The non-ferrous alloys either contain no iron or have iron in negligible quantity, such as aluminum, brass, copper, titanium etc. The aluminum, magnesium, zinc and copper-based alloys (bronze and brass) are cast in different shapes for industrial applications. A foundry/company may use various methods of casting for the non-ferrous alloys, such as:
- Investment/precision/lost-wax casting
- Metal molding
- Low-pressure permanent molding process
- High pressure die casting process
However, sand casting is considered the most efficient method of casting non-ferrous alloys. This is a cost-effective method that prevents wastage since 90% of the sand used for molding is reclaimed by a foundry and reused during the next casting services. A foundry uses two methods of sand-casting for non-ferrous metal casting.
Green Sand Casting
The pattern of a part is cast at first, and the design may be machined using billet aluminum or plastic. These d days, 3D printing methods are used to create the desired pattern.
- Sand is squeezed around a pattern in halves.
- The pattern is removed after placing a core if the cast parts are supposed to be hollowed.
- The sand from the bottom and top are pressed together.
- The molten metal is poured into the negative imprint of the pattern in the sand.
- After cooling down, the sand shell is taken apart once the molten metal becomes solid.
- This sand is recycled and reused.
The cast parts may be treated by a sand casting foundry using heat if necessary.
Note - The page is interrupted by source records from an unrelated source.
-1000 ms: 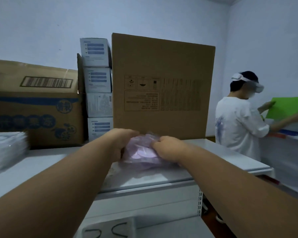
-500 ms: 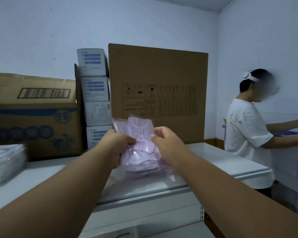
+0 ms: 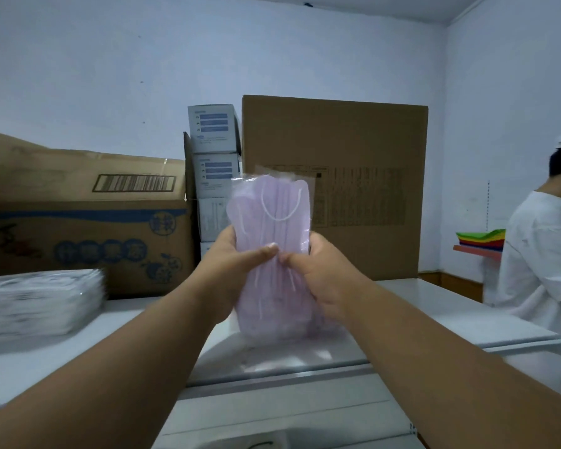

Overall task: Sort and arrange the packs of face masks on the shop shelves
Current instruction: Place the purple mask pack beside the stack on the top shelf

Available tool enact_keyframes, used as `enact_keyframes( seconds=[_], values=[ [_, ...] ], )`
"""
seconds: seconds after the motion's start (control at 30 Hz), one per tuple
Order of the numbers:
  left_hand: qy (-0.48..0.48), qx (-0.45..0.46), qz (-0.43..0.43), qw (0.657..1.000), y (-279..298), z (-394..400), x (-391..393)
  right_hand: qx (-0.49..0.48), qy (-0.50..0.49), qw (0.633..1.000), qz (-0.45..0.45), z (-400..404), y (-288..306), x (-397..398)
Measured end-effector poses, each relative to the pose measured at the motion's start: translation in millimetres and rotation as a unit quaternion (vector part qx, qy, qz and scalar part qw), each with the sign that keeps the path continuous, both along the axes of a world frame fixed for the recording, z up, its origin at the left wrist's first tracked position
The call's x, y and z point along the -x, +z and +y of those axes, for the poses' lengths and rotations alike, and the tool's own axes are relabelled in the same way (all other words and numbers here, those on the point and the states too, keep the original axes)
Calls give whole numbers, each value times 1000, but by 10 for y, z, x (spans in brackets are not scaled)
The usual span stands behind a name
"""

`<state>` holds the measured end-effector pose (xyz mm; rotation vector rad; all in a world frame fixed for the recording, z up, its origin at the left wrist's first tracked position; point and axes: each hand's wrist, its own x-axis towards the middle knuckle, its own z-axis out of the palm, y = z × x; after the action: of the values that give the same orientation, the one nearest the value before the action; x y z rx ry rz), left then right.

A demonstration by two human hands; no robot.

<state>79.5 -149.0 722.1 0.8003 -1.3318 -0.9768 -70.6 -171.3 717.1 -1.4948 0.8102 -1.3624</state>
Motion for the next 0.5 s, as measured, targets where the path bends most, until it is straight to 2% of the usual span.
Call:
enact_keyframes(
  seconds=[0.1,0.17,0.23,0.3,0.37,0.4,0.5],
  values=[
    [61,-21,7,998,52,98,-181,44,-7,996,73,77,-7,-154],
    [111,-7,88,990,78,148,-355,46,-23,995,81,92,-54,-235],
    [116,33,226,967,118,209,-522,-29,16,999,8,132,-123,-364],
    [113,43,313,942,130,239,-596,-141,97,977,-130,205,-160,-551],
    [111,20,330,937,72,243,-573,-181,136,948,-222,238,-167,-735],
    [101,11,327,940,20,246,-563,-173,127,947,-238,242,-160,-808],
    [80,23,332,940,-89,297,-789,-120,57,967,-219,147,-124,-830]
  ],
)
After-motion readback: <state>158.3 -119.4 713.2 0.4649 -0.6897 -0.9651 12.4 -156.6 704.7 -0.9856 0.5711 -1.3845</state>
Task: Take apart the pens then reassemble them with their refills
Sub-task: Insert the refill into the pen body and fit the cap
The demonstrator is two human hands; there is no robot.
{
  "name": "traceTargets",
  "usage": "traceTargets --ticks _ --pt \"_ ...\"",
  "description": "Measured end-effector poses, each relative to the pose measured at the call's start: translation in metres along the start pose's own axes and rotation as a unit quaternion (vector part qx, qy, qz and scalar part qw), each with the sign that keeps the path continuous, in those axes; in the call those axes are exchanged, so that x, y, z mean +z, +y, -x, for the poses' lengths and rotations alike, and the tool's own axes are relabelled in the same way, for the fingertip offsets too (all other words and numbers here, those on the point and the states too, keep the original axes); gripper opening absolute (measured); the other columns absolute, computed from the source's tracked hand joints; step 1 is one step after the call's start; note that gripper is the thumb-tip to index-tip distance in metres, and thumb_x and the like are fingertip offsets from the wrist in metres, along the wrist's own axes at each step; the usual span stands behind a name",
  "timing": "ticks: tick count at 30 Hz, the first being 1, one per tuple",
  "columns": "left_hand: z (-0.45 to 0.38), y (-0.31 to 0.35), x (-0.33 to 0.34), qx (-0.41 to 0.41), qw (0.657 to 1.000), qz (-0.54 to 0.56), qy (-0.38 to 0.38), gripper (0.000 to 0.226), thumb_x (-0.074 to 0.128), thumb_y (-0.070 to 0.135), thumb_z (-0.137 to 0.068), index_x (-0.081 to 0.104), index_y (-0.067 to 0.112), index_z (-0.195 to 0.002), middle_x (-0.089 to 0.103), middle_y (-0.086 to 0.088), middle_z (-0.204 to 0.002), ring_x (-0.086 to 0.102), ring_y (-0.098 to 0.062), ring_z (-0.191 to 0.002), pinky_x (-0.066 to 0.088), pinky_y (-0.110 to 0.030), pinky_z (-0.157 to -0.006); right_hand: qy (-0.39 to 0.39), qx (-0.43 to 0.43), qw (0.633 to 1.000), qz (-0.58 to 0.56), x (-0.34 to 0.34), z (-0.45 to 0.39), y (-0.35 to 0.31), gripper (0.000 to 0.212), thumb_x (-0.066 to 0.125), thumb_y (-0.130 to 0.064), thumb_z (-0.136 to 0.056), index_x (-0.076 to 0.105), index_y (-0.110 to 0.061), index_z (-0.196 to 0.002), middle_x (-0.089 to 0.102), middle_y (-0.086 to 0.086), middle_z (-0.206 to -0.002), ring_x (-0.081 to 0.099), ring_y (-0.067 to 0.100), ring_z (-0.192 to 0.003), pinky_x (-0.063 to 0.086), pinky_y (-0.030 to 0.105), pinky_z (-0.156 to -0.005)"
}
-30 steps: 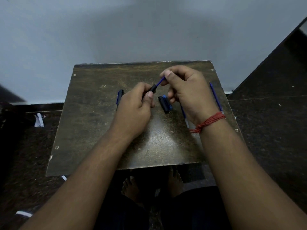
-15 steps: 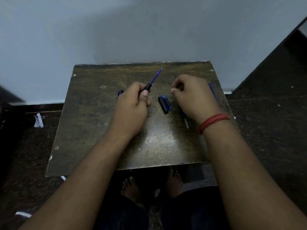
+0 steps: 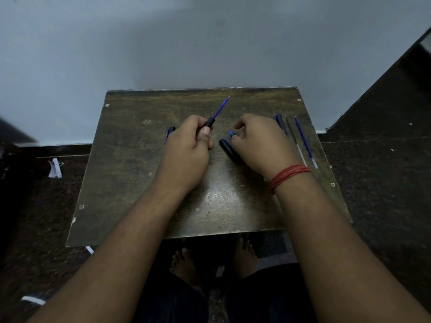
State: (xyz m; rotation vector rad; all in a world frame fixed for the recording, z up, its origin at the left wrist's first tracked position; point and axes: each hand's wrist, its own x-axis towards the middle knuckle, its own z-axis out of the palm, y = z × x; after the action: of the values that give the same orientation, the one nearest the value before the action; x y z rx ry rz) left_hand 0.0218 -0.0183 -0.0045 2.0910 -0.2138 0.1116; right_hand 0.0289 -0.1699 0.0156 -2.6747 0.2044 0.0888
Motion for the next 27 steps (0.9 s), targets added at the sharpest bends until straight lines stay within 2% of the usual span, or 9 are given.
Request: traceTargets --ticks 3,6,7,10,15,18,24,27 --pt "0.000 -0.001 0.000 0.003 1.000 -0.006 0.000 0.016 0.046 0.016 -0.102 0.061 0.017 -0.103 0.062 0.008 -0.076 0.051 0.003 -0.068 0.036 -0.008 -0.059 0.028 0.019 0.982 -0.186 -0.012 -0.002 0.005 0.022 0.063 -0.020 -0.091 0.072 -0.018 -0.110 0.071 -0.003 -0.096 0.065 0.011 -0.087 0.048 0.024 -0.071" --pt "0.000 -0.001 -0.001 -0.002 1.000 -0.009 -0.010 0.015 0.045 0.018 -0.103 0.060 0.020 -0.104 0.061 0.009 -0.076 0.051 0.005 -0.068 0.036 -0.007 -0.058 0.060 0.051 0.922 -0.379 -0.020 -0.002 0.009 0.011 0.065 -0.016 -0.090 0.074 -0.022 -0.094 0.068 -0.008 -0.077 0.058 0.001 -0.058 0.042 0.019 -0.052" --pt "0.000 0.000 0.000 -0.002 1.000 -0.011 -0.014 0.015 0.045 0.018 -0.103 0.060 0.021 -0.104 0.061 0.009 -0.076 0.052 0.006 -0.067 0.036 -0.006 -0.057 0.066 0.062 0.897 -0.434 -0.021 -0.003 0.009 0.010 0.065 -0.014 -0.091 0.071 -0.022 -0.091 0.068 -0.004 -0.076 0.054 0.003 -0.052 0.039 0.020 -0.047" --pt "0.001 0.000 0.001 0.008 1.000 -0.016 -0.020 0.015 0.045 0.017 -0.103 0.059 0.023 -0.102 0.061 0.009 -0.076 0.050 0.005 -0.064 0.035 -0.007 -0.056 0.082 0.072 0.830 -0.547 -0.020 -0.004 0.009 0.008 0.065 -0.012 -0.092 0.064 -0.019 -0.089 0.072 0.011 -0.094 0.057 0.009 -0.055 0.037 0.022 -0.042" --pt "0.002 0.000 0.002 0.002 0.999 -0.023 -0.045 0.015 0.044 0.021 -0.103 0.059 0.024 -0.105 0.063 0.008 -0.079 0.053 -0.002 -0.067 0.037 -0.010 -0.055 0.131 0.080 0.794 -0.588 -0.019 -0.006 0.010 0.007 0.063 -0.012 -0.093 0.064 -0.019 -0.091 0.071 0.004 -0.094 0.061 0.008 -0.060 0.039 0.021 -0.042" --pt "0.002 -0.001 0.002 0.006 0.998 -0.025 -0.053 0.015 0.045 0.021 -0.103 0.059 0.025 -0.105 0.064 0.009 -0.080 0.053 -0.002 -0.067 0.037 -0.010 -0.056 0.143 0.085 0.785 -0.597 -0.021 -0.006 0.011 0.008 0.062 -0.011 -0.094 0.064 -0.018 -0.094 0.071 0.003 -0.092 0.060 0.007 -0.058 0.039 0.020 -0.041" --pt "0.002 0.000 0.002 0.014 0.998 -0.024 -0.064 0.016 0.044 0.020 -0.103 0.060 0.021 -0.105 0.064 0.006 -0.080 0.052 -0.003 -0.064 0.036 -0.013 -0.053 0.129 0.068 0.806 -0.573 -0.020 -0.006 0.011 0.009 0.061 -0.011 -0.094 0.066 -0.018 -0.094 0.072 0.002 -0.092 0.059 0.007 -0.057 0.038 0.020 -0.041" --pt "0.002 0.001 0.001 0.022 0.997 -0.027 -0.065 0.015 0.045 0.018 -0.102 0.060 0.019 -0.104 0.065 0.004 -0.080 0.057 -0.008 -0.071 0.040 -0.017 -0.057 0.112 0.056 0.827 -0.548 -0.018 -0.006 0.010 0.008 0.062 -0.012 -0.093 0.067 -0.019 -0.096 0.072 0.000 -0.092 0.060 0.009 -0.059 0.040 0.023 -0.044"
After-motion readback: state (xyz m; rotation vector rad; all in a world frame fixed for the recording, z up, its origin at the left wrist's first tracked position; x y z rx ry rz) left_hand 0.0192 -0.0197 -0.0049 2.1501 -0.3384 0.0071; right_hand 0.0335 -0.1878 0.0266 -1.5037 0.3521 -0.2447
These parts are cleaned through sawing, grinding or shot-blasting method, and they may be machined or painted.
This sand-casting method is used for non-ferrous alloys, and it is used to cast larger patterns with complex configurations or low-volume runs. A hardened mold of sand is used during air-set casting, and the chemically bonded dry sand is mixed with binders for hardening. This method can create customized patterns of varying sizes and complex shapes within a short period.